After reaching the ancestral family home, it was bliss. The most peaceful, happy, lazy days … time spent doing nothing, but still doing so much & enjoying. And all this getting a break from the dirt, heat and fast life back in the big, buzzing city.

Waking up in the morning at your own will … to the beautiful sounds of so many different birds. (All right … it was not exactly waking at your own will … all the kids were to wake up before the maid on the early morning shift came to clean all the rooms. And, I have heard bird sounds in the city too … but that was mostly only crows fighting)
To see all the squirrels darting across the courtyard, over trees. And occasionally on very early mornings, we even saw foxes, from the nearby hills, running across the “campus” around the house. This ‘campus’ was a mini-forest, thanks to the dense foliage and hundreds of trees.
The daily routine included a bath at the small pond, which was on-campus 🙂 and wonderful breakfast in the company of so many cousins (of all sizes & ages).
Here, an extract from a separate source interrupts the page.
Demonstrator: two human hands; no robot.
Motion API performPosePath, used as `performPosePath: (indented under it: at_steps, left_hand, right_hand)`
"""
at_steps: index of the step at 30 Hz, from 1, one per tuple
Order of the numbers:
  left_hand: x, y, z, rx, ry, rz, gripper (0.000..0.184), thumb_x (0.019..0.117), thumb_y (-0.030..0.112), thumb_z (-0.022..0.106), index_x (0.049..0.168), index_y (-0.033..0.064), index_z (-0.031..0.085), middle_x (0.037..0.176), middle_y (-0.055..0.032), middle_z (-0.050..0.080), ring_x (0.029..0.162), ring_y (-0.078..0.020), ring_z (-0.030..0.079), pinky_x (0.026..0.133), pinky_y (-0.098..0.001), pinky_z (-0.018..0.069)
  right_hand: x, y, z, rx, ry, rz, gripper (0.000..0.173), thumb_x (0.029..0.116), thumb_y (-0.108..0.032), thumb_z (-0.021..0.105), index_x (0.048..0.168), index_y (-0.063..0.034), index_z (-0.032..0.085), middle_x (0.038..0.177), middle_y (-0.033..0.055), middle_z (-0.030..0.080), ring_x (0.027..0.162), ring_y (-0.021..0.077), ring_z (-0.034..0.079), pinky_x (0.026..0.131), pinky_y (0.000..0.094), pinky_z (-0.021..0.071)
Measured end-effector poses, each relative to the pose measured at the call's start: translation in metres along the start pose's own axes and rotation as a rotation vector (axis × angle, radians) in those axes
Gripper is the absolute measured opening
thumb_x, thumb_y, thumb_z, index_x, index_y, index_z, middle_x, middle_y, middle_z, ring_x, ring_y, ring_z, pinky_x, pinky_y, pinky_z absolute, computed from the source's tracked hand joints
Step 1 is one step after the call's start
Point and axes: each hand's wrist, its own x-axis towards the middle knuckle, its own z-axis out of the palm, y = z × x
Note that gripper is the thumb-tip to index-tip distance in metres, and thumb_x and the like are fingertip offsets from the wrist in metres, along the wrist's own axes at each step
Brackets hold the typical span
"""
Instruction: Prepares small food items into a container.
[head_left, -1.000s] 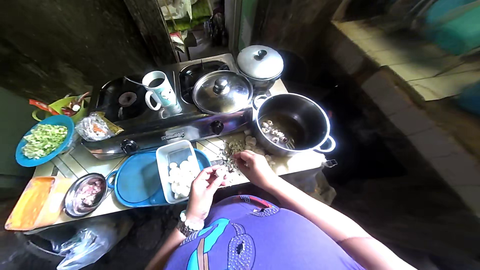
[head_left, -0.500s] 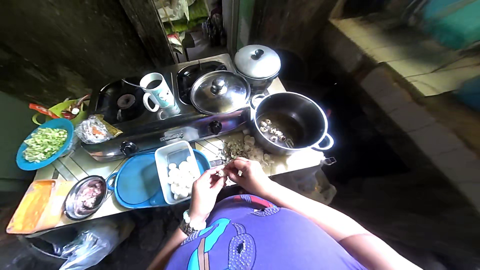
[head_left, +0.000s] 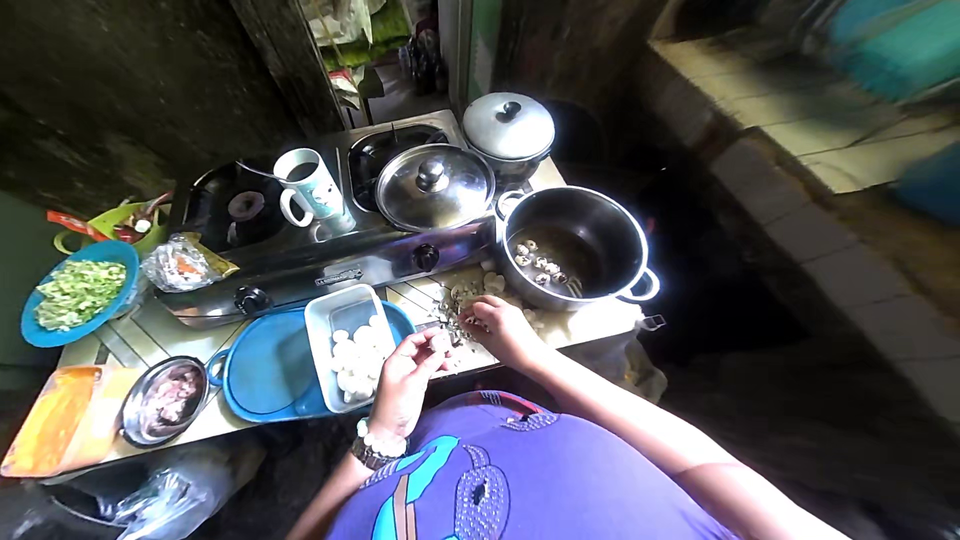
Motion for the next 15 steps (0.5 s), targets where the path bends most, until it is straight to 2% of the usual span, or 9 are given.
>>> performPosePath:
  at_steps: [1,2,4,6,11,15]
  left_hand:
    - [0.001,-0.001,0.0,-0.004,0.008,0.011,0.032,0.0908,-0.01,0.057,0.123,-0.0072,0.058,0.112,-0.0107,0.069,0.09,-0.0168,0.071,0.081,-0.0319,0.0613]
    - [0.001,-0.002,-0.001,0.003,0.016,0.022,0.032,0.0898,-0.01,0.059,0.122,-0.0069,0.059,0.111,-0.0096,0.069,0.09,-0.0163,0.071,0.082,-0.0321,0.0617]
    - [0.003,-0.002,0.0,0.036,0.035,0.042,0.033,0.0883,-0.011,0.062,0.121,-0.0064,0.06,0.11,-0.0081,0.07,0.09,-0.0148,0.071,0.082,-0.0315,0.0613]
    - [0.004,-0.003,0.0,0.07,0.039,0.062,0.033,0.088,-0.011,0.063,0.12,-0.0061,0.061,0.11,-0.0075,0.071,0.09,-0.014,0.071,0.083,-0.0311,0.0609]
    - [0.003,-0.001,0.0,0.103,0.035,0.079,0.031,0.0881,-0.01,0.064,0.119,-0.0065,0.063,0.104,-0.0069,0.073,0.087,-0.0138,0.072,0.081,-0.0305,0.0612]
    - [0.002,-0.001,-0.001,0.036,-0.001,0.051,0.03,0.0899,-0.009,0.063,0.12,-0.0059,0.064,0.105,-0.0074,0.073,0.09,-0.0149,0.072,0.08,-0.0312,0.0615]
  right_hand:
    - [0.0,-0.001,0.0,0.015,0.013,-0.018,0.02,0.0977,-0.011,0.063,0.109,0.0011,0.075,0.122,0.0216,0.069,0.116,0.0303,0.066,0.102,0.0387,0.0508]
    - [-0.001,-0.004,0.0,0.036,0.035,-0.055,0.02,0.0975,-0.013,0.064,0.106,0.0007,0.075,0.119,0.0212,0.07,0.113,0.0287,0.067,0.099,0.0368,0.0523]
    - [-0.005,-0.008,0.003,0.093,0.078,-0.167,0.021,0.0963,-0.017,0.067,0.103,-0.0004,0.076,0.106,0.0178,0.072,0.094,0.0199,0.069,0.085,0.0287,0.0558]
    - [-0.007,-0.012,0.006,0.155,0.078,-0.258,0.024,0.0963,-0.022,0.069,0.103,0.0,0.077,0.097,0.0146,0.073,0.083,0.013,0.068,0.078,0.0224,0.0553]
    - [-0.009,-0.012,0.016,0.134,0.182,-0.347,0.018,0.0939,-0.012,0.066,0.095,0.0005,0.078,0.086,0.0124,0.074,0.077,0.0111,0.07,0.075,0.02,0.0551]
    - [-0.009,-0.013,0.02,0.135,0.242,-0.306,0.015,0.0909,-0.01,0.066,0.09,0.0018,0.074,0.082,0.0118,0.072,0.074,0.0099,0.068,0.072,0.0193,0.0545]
After that, we kids had options to choose from, as to how to use your time till lunch …
1. Inspecting the Mango trees to see if there were any ones fit to eat — Ripe ones would be eaten straight away. The green, raw ones would be handed over to one of the elders, along with a knife. These would be cut into tiny pieces. Meanwhile, someone would have already asked the kitchen-help servant to get a mixture of roasted chillies, salt & a few drops of oil. Then just dip the raw mango pieces in this “sauce” and enjoy !
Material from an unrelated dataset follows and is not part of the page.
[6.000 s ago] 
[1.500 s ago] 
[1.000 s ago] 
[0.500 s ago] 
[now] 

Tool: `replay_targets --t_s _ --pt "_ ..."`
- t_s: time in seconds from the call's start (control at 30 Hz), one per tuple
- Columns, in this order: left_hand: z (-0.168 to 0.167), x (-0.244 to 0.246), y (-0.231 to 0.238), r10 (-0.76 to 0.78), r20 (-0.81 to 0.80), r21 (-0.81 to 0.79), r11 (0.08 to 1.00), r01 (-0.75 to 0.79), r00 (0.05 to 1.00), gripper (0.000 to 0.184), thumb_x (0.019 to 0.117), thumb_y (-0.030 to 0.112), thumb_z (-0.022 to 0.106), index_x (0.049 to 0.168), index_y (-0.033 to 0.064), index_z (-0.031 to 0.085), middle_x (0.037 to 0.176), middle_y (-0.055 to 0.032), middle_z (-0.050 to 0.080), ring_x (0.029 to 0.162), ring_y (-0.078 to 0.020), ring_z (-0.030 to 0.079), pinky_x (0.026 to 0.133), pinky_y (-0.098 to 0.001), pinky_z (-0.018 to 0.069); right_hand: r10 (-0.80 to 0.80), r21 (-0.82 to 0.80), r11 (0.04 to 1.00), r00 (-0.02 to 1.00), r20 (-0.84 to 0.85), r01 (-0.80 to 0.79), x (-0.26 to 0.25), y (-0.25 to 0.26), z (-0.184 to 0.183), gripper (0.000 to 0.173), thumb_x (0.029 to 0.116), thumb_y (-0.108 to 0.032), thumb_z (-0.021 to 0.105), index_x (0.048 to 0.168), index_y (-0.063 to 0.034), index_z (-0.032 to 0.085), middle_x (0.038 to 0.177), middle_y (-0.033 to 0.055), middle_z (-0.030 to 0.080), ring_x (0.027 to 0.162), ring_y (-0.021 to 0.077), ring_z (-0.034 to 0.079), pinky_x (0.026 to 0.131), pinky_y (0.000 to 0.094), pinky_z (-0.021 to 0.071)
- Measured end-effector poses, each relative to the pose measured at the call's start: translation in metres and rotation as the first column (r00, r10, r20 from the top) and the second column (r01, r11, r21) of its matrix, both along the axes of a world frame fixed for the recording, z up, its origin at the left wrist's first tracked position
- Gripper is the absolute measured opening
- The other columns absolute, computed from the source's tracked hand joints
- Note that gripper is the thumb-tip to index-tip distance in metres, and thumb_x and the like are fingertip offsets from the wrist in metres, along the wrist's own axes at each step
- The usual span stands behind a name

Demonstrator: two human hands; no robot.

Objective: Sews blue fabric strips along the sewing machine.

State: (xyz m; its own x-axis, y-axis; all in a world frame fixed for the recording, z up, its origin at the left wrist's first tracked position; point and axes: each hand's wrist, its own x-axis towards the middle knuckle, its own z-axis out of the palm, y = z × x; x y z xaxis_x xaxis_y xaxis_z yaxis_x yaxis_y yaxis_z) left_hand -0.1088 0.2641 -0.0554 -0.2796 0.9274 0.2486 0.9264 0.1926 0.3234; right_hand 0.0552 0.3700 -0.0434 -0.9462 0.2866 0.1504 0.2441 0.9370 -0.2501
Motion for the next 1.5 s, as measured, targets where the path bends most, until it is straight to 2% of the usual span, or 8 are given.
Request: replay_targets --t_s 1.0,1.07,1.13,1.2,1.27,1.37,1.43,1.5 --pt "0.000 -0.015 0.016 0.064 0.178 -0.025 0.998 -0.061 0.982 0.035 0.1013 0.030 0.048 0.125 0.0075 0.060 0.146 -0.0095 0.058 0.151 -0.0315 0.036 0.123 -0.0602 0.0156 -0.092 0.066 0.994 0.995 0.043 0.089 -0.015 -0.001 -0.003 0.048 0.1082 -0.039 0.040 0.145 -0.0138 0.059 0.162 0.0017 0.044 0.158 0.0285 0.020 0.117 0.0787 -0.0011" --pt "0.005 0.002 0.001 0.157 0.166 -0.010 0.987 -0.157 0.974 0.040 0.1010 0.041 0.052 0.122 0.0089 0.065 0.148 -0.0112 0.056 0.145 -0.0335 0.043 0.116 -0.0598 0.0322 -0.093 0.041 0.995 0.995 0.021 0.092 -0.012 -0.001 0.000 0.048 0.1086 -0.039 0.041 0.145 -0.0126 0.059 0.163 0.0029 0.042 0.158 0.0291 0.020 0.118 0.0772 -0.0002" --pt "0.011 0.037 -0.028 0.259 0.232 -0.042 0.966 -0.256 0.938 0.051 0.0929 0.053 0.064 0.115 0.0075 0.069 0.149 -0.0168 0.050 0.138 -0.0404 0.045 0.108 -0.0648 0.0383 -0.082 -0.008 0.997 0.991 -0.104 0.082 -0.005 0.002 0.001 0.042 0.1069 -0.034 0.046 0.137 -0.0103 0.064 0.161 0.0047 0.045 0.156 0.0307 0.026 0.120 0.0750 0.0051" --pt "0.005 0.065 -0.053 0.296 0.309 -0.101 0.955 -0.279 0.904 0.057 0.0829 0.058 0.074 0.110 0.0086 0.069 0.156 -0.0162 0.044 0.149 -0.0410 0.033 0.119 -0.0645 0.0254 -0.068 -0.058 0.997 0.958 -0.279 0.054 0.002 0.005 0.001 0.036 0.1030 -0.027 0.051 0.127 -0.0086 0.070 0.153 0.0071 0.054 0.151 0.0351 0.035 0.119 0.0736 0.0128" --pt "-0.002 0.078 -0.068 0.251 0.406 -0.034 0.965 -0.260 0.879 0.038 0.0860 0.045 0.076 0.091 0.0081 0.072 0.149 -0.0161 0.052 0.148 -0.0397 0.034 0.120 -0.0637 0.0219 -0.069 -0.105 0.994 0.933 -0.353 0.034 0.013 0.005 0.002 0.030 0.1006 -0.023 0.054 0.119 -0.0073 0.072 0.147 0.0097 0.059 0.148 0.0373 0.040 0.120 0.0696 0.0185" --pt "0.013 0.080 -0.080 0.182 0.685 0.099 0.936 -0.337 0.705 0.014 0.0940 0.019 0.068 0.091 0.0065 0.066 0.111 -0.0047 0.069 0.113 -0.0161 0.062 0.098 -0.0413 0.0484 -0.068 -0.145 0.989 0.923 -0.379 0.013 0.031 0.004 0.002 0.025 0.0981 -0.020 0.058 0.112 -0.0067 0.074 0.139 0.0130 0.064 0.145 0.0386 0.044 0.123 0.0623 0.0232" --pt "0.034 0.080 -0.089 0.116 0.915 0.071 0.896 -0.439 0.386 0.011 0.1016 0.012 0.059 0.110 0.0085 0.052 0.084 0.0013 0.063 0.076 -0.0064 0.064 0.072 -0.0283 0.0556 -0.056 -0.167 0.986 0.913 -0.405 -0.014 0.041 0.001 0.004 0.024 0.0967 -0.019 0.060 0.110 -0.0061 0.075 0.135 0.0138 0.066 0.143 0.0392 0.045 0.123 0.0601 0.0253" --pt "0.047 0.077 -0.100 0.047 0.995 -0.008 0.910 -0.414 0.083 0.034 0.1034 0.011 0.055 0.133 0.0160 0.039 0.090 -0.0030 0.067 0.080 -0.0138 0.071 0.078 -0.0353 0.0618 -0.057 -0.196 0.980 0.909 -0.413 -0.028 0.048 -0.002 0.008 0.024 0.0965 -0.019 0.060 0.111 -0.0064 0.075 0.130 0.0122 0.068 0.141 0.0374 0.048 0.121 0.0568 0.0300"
2. Play cricket in the big courtyard — And play until some budding Kapil Dev hit a six into the bushes. In that case, search for the ball for a few minutes, admit that its lost and now go about doing option (1.)
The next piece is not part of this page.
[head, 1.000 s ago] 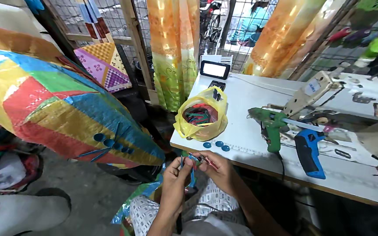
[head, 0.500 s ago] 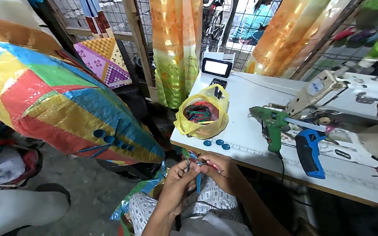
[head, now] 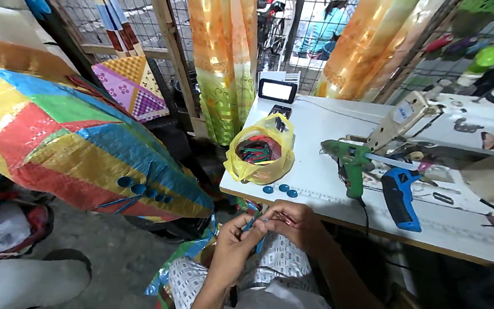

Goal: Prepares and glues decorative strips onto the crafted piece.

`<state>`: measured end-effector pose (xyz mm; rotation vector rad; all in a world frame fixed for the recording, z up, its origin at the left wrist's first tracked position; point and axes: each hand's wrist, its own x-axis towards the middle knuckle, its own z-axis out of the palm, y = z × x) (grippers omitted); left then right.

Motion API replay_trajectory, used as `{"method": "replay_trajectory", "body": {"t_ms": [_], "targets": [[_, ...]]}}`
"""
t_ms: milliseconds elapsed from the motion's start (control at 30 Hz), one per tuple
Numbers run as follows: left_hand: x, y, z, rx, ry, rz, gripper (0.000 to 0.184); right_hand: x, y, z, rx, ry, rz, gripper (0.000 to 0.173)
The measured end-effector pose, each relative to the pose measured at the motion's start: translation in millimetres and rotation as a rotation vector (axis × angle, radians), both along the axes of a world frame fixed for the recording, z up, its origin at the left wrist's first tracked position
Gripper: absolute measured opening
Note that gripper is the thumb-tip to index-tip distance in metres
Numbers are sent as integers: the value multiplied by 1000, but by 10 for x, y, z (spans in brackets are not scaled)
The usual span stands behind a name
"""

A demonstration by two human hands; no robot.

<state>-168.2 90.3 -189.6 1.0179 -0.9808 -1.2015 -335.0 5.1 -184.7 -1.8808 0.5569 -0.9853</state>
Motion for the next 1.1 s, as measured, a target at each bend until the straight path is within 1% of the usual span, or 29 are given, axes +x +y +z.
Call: {"method": "replay_trajectory", "body": {"t_ms": [33, 133, 200, 267, 333, 367, 400, 433, 467, 533, 600, 700, 800, 1100], "targets": [[1, 0, -18, 23, 57, -17, 5, 7, 5, 7, 7, 6, 6, 21], [26, 21, -66, 53, 190, -100, 3, 6, 12, 30, 21, -11, 34, 23], [65, 39, -89, 35, 196, -192, 10, 0, -5, 25, 66, -86, 68, 24], [113, 41, -141, 1, 191, -333, 17, 10, -29, 0, 132, -181, 112, 22], [119, 31, -187, -26, 251, -444, 19, 30, -40, -11, 185, -214, 137, 20], [111, 32, -192, -20, 286, -444, 18, 47, -39, -18, 208, -217, 128, 17], [96, 37, -179, -3, 312, -394, 15, 64, -39, -29, 225, -213, 99, 15], [82, 40, -157, 13, 307, -304, 11, 80, -48, -49, 219, -198, 53, 15], [72, 41, -129, 23, 278, -200, 10, 95, -66, -81, 182, -173, -2, 19], [62, 36, -70, 32, 200, -29, 11, 106, -115, -184, 91, -115, -93, 34], [58, 37, -48, 34, 148, 35, 13, 98, -128, -254, 23, -57, -136, 44], [34, 41, -54, 36, 138, 34, 13, 101, -88, -319, -97, -19, -139, 50], [11, 26, -61, 38, 140, 19, 12, 142, -79, -344, -231, -47, -147, 49], [-7, 40, -74, 45, 177, -82, 11, 188, -55, -299, -304, -39, -199, 46]]}}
3. Playing hide-and-seek inside the house — Given the size of the house, the numerous rooms on two levels, and the lack of proper lighting in some of the rarely used rooms, the first person who has to catch the others would take a pretty long time to find everyone. And by then, it would have been decided by a majority vote to change the game to something else.

4. One of the days (just once, in that whole month) was kept aside for an “All Cousins Hike” to one of the 3-4 hills nearby — Everyone gather whatever they can — mangoes, biscuits, fried-snacks, water-bottles — and walk/run to the top of the hill, enjoy the splendid view from the top, enjoy the snacks and walk back down.
(In those days, there were no digital cameras – to be able to click away all possible 237 views from the top. And children were not given the other cameras – too risky)

All of these activities had to strictly culminate by the lunch hour of 12 Noon. And obviously, after lunch, everyone just had to find his/her own favourite place for the pleasure of an afternoon-siesta.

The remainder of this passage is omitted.